INSTRUCTIONS TO FOLLOW:
Retype, exactly as they appear below, the lines between the line holding "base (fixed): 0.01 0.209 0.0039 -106" and the line holding "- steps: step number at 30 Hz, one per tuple", both ends included.

DATA BELOW:
###
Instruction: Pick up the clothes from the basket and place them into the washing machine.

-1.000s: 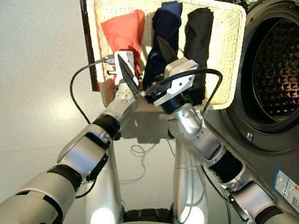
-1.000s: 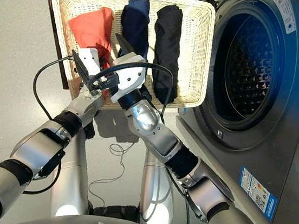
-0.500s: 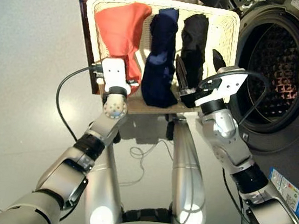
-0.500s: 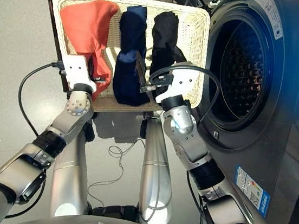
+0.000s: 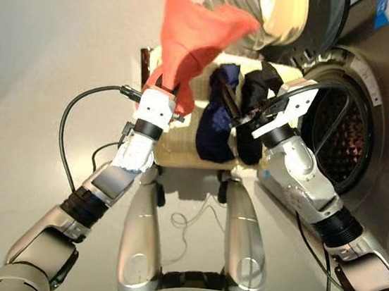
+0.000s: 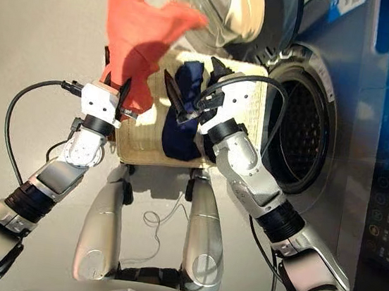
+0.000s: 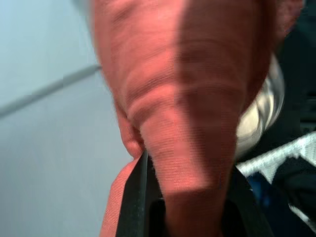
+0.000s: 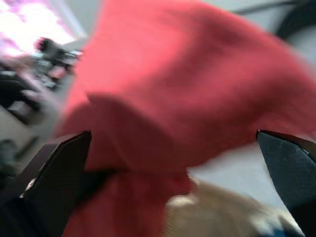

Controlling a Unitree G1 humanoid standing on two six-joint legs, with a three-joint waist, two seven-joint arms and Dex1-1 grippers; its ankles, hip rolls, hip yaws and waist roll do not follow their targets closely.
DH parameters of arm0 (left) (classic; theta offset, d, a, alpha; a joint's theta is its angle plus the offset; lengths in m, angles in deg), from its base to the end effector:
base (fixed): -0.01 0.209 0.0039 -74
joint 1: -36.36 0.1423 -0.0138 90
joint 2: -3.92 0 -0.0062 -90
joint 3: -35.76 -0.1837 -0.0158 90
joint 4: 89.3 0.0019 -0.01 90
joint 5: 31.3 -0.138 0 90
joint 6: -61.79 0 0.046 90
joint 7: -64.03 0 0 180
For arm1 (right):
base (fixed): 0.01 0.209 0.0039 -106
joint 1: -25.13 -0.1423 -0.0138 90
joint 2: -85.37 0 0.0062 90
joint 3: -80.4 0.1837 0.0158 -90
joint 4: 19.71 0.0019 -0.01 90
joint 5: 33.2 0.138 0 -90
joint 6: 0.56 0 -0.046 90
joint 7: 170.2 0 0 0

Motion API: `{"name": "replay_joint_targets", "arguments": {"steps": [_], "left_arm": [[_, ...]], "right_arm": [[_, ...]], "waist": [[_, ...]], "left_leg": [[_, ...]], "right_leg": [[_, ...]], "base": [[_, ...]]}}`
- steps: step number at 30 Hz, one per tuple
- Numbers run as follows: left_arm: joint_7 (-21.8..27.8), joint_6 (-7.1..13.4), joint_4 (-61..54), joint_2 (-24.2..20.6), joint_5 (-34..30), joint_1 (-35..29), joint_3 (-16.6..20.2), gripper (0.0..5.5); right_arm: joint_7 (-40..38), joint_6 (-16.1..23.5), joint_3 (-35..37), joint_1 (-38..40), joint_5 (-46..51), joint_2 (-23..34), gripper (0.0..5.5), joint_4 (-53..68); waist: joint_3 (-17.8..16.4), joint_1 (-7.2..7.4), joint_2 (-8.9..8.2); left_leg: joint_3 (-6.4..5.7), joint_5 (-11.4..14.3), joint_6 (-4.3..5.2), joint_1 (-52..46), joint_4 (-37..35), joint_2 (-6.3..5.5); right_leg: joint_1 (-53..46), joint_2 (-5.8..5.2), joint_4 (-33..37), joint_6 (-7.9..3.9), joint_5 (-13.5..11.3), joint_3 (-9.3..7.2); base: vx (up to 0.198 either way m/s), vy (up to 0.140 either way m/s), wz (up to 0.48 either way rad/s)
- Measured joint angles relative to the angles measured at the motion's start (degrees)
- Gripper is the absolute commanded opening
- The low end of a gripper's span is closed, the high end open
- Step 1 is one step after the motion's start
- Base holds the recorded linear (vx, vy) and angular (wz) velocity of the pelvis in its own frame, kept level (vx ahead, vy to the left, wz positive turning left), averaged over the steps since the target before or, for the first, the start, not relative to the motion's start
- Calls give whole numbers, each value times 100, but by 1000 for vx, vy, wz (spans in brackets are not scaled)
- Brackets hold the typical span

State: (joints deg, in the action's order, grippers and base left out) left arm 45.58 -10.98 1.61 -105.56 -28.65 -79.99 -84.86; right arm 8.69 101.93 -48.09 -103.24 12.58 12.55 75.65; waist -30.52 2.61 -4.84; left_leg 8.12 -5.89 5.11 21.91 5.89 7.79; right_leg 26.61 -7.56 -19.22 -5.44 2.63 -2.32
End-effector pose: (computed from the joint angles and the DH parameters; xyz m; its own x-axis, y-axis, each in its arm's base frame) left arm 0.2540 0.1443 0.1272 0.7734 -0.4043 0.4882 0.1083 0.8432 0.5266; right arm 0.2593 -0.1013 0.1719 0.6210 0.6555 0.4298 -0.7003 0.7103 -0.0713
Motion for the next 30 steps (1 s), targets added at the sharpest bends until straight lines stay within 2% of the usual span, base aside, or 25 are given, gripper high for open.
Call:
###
RESULT FOR THIS TASK:
base (fixed): 0.01 0.209 0.0039 -106
joint 1: -25.13 -0.1423 -0.0138 90
joint 2: -85.37 0 0.0062 90
joint 3: -80.4 0.1837 0.0158 -90
joint 4: 19.71 0.0019 -0.01 90
joint 5: 33.2 0.138 0 -90
joint 6: 0.56 0 -0.046 90
joint 7: 170.2 0 0 0

Motion API: `{"name": "replay_joint_targets", "arguments": {"steps": [_], "left_arm": [[_, ...]], "right_arm": [[_, ...]], "waist": [[_, ...]], "left_leg": [[_, ...]], "right_leg": [[_, ...]], "base": [[_, ...]]}}`
- steps: step number at 30 Hz, one per tuple

Nothing remains to be added to the answer.